Exercise prompt
Produce a character-for-character copy of the data below.

Data extract
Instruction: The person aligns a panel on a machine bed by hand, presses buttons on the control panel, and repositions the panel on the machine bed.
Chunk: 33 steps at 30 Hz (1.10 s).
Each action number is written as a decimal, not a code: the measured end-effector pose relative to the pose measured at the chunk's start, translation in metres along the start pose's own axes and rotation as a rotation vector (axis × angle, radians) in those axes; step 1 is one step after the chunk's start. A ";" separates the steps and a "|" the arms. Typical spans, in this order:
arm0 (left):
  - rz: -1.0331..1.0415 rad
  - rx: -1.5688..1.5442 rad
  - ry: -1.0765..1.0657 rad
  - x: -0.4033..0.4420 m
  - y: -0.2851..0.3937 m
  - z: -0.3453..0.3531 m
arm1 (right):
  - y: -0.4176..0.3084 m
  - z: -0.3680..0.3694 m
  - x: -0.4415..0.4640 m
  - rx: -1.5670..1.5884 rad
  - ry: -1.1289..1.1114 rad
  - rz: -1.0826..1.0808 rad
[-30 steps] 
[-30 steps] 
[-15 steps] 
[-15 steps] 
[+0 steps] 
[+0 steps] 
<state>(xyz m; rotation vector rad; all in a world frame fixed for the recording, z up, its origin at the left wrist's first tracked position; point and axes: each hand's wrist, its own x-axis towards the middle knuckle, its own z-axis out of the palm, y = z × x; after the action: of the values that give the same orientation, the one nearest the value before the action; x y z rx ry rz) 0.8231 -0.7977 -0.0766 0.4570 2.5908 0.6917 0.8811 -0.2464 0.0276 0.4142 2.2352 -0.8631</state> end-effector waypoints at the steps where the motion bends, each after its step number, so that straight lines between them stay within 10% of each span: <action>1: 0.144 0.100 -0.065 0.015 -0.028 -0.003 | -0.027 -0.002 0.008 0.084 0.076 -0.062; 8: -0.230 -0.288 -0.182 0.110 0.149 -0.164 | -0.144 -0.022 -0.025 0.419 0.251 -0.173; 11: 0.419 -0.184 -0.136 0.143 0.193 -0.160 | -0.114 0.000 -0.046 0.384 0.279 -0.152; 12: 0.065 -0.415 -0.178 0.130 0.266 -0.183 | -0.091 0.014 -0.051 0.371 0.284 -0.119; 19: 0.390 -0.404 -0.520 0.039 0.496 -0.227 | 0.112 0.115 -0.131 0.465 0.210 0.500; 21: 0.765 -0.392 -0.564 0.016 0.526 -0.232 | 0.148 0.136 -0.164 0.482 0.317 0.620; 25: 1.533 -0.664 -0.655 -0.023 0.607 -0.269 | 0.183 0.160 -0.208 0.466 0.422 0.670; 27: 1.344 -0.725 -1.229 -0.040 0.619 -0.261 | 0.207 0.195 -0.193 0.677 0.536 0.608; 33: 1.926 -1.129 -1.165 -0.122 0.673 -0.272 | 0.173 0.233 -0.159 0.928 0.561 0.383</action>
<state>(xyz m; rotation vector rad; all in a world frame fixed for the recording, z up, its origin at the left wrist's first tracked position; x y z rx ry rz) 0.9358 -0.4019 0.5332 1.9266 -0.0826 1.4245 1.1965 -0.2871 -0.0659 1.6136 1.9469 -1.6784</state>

Written response
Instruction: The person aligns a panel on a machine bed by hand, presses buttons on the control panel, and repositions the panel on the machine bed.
Chunk: 33 steps at 30 Hz (1.10 s).
Each action number is written as a decimal, not a code: the measured end-effector pose relative to the pose measured at the chunk's start, translation in metres along the start pose's own axes and rotation as a rotation vector (axis × angle, radians) in those axes; step 1 is one step after the chunk's start. A ";" separates the steps and a "|" the arms. Typical spans, in this order:
arm0 (left):
  - rz: -1.0331..1.0415 rad
  - rx: -1.5688..1.5442 rad
  - ry: -1.0765..1.0657 rad
  - x: -0.4033..0.4420 m
  - y: -0.2851..0.3937 m
  - z: -0.3453..0.3531 m
arm1 (right):
  - y: -0.4176..0.3084 m
  - z: -0.3680..0.3694 m
  - x: -0.4415..0.4640 m
  - rx: -1.5670..1.5884 rad
  - ry: -1.1289..1.1114 rad
  - rz: -1.0826..1.0808 rad
[-30 steps] 
[-30 steps] 
[-15 steps] 
[-15 steps] 
[+0 steps] 
[+0 steps] 
<state>(xyz m; rotation vector rad; all in a world frame fixed for the recording, z up, its origin at the left wrist's first tracked position; point and axes: each hand's wrist, its own x-axis towards the middle knuckle, its own z-axis out of the palm, y = z × x; after the action: of the values that give the same orientation, the one nearest the value before the action; x y z rx ry rz) 0.8231 -0.7977 -0.0766 0.4570 2.5908 0.6917 0.8811 -0.2464 0.0276 0.4142 2.2352 -0.8631</state> end-effector waypoints at the steps where the motion bends, each after its step number, so that straight lines between them stay within 10% of each span: <action>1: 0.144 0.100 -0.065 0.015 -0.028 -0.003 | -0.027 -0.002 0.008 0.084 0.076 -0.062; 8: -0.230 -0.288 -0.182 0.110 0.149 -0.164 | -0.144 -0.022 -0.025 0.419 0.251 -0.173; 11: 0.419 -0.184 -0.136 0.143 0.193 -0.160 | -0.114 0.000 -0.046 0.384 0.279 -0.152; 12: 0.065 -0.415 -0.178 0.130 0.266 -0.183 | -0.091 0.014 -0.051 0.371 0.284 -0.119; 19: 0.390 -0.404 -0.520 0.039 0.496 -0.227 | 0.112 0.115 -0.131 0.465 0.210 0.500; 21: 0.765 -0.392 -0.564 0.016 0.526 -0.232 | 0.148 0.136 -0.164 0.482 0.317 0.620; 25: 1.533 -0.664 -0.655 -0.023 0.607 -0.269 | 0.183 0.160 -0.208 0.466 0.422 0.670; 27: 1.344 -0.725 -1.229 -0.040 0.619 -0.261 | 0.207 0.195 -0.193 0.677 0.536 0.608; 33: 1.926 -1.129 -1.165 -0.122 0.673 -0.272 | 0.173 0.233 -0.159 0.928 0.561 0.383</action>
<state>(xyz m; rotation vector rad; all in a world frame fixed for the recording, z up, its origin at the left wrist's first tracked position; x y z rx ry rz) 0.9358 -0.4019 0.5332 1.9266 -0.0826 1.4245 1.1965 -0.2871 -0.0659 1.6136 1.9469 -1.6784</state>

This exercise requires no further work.